Bullmore E, Brammer M, Williams S C, Rabe-Hesketh S, Janot N, David A, Mellers J, Howard R, Sham P
Department of Biostatistics & Computing, Institute of Psychiatry, Maudsley Hospital, London, United Kingdom.
Magn Reson Med. 1996 Feb;35(2):261-77. doi: 10.1002/mrm.1910350219.
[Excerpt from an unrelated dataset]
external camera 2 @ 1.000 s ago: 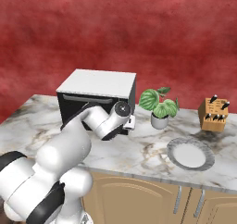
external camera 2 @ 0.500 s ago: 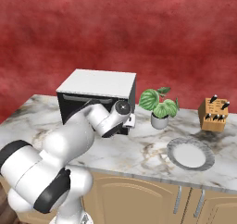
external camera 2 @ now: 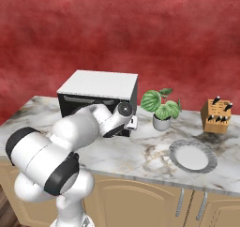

Two questions arising in the analysis of functional magnetic resonance imaging (fMRI) data acquired during periodic sensory stimulation are: i) how to measure the experimentally determined effect in fMRI time series; and ii) how to decide whether an apparent effect is significant. Our approach is first to fit a time series regression model, including sine and cosine terms at the (fundamental) frequency of experimental stimulation, by pseudogeneralized least squares (PGLS) at each pixel of an image. Sinusoidal modeling takes account of locally variable hemodynamic delay and dispersion, and PGLS fitting corrects for residual or endogenous autocorrelation in fMRI time series, to yield best unbiased estimates of the amplitudes of the sine and cosine terms at fundamental frequency; from these parameters the authors derive estimates of experimentally determined power and its standard error. Randomization testing is then used to create inferential brain activation maps (BAMs) of pixels significantly activated by the experimental stimulus. The methods are illustrated by application to data acquired from normal human subjects during periodic visual and auditory stimulation.
在分析周期性感觉刺激期间获取的功能磁共振成像(fMRI)数据时出现的两个问题是:i)如何测量fMRI时间序列中实验确定的效应;以及ii)如何确定明显的效应是否显著。我们的方法是首先在图像的每个像素处通过伪广义最小二乘法(PGLS)拟合一个时间序列回归模型,该模型包括实验刺激(基频)的正弦和余弦项。正弦建模考虑了局部可变的血液动力学延迟和离散,并且PGLS拟合校正了fMRI时间序列中的残余或内源性自相关,以产生基频处正弦和余弦项幅度的最佳无偏估计;作者从这些参数中得出实验确定的功率及其标准误差的估计值。然后使用随机化测试来创建由实验刺激显著激活的像素的推断性脑激活图(BAM)。通过将这些方法应用于从正常人类受试者在周期性视觉和听觉刺激期间获取的数据来说明这些方法。